Required work: Could you please find each line in the records that contains the word "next" and copy it?

Dataset entries:
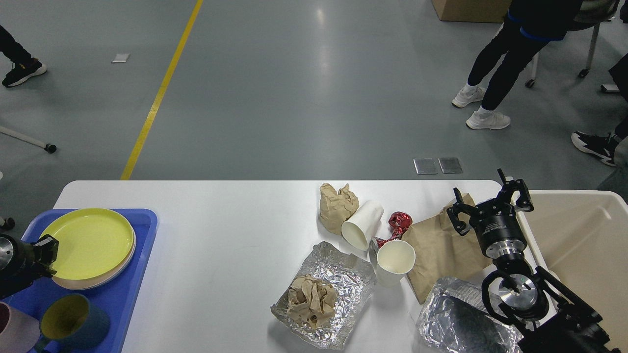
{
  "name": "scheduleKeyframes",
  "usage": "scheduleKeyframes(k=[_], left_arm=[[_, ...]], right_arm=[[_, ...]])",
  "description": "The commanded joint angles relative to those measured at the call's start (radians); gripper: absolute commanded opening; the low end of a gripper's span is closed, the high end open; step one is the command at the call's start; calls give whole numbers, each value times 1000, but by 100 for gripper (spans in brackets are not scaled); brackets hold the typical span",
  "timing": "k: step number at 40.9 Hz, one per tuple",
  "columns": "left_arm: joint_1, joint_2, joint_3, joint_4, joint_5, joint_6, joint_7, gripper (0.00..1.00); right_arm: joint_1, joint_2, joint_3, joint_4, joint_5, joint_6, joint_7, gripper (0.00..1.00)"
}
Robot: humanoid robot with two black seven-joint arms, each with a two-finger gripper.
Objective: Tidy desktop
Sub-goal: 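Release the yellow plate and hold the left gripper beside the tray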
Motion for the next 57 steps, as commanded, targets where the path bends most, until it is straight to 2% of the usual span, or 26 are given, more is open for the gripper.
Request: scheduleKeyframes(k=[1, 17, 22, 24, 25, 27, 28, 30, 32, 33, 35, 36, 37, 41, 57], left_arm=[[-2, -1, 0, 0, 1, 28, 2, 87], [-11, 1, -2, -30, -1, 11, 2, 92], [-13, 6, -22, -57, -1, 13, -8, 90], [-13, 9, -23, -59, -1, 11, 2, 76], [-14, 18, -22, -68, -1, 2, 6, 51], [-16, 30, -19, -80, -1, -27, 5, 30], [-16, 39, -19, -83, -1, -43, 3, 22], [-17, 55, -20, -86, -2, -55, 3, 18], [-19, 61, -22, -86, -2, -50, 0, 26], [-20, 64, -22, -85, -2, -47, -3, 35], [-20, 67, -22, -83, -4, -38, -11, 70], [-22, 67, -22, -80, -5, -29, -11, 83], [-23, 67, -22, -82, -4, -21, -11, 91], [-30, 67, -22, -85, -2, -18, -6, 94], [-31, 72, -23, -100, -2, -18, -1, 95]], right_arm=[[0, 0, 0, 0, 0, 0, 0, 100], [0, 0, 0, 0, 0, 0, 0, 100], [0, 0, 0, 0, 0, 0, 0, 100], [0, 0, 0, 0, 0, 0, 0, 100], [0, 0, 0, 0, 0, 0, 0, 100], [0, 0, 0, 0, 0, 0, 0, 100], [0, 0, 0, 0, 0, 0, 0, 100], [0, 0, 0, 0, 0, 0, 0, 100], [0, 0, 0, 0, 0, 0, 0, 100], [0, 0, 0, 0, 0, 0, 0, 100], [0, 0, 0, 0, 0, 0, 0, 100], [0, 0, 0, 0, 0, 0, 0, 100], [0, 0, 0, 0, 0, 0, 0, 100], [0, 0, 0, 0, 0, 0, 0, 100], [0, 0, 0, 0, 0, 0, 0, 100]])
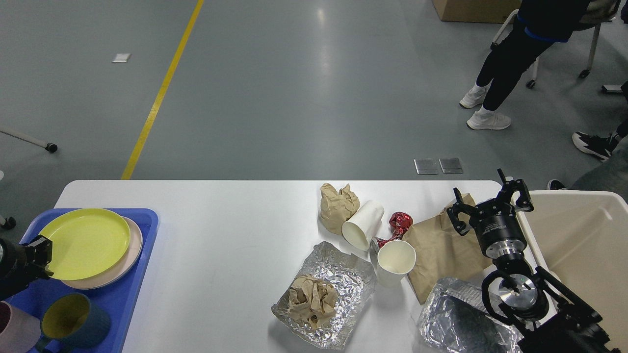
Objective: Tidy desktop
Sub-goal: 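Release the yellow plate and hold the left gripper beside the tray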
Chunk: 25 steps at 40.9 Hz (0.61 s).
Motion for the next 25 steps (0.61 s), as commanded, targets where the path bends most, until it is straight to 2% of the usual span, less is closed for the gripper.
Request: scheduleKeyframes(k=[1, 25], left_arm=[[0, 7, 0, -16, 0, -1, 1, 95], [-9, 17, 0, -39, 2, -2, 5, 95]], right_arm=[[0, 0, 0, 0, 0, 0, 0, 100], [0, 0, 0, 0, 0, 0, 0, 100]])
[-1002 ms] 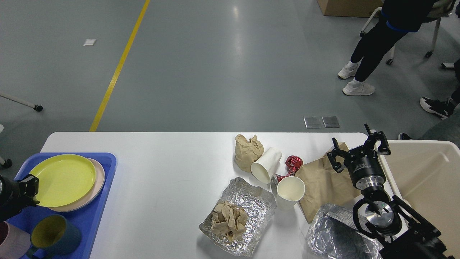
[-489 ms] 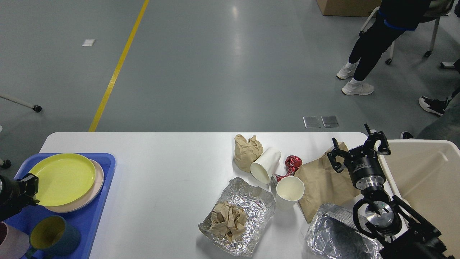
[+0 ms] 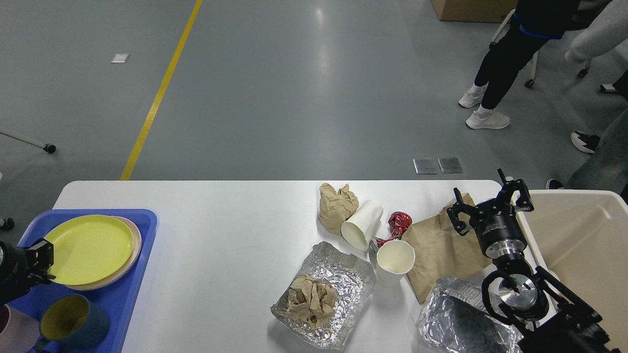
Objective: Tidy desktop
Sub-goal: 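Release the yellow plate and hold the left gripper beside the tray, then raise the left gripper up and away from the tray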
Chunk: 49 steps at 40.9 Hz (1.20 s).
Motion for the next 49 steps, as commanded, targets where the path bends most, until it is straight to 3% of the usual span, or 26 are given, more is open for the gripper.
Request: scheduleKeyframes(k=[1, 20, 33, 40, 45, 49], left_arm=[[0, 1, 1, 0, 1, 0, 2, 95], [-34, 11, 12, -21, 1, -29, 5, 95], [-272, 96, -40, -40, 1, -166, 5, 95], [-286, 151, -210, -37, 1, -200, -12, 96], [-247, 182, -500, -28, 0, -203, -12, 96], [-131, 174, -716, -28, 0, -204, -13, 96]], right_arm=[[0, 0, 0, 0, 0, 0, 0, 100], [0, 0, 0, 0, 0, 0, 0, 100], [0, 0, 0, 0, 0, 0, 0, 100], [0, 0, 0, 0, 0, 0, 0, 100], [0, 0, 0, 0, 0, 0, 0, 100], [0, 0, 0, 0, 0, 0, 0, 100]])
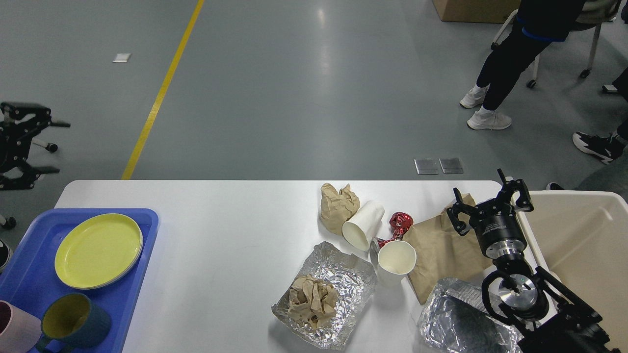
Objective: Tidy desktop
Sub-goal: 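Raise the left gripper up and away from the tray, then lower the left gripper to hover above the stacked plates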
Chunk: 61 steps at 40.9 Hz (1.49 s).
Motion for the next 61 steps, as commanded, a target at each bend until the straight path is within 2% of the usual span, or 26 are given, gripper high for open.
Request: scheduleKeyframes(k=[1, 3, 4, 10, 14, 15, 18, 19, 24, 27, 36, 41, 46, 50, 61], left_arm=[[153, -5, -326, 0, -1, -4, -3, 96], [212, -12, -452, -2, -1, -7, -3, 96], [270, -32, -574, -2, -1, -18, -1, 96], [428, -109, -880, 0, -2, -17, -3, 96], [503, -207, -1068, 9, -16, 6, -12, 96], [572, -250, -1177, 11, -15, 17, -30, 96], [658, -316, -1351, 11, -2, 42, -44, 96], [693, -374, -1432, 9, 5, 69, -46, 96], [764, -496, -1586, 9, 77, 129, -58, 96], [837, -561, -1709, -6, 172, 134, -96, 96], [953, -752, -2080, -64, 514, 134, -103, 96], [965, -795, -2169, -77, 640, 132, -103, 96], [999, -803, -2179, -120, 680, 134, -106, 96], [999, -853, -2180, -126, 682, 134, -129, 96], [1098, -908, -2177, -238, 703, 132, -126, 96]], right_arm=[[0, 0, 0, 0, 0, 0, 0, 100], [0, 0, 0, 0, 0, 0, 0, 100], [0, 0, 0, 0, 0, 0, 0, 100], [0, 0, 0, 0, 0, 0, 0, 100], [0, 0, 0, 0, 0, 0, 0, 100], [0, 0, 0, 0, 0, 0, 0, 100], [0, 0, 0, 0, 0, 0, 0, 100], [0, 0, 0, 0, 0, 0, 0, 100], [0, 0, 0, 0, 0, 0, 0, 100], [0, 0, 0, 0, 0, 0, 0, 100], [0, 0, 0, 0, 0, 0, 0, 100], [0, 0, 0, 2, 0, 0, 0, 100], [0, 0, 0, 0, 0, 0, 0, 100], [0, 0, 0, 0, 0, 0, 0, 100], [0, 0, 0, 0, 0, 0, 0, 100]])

Exercise solution:
Motion for the next 57 steps, as commanded, targets where the path bends most, until it is straight to 2% of the usual span, or 26 are given, more is open for the gripper.
Motion for the next 25 steps (0.61 s), as commanded, targets where the path bends most, until it is straight to 2% of the usual span, less is closed for the gripper.
Motion for the next 49 steps, as commanded, targets where the path bends most, until it is straight to 3% of the usual span, or 26 are given, more is open for the gripper.
Motion for the next 61 steps, as commanded, a target at each bend until the straight path is within 2% of the usual span, or 26 are given, gripper high for open.

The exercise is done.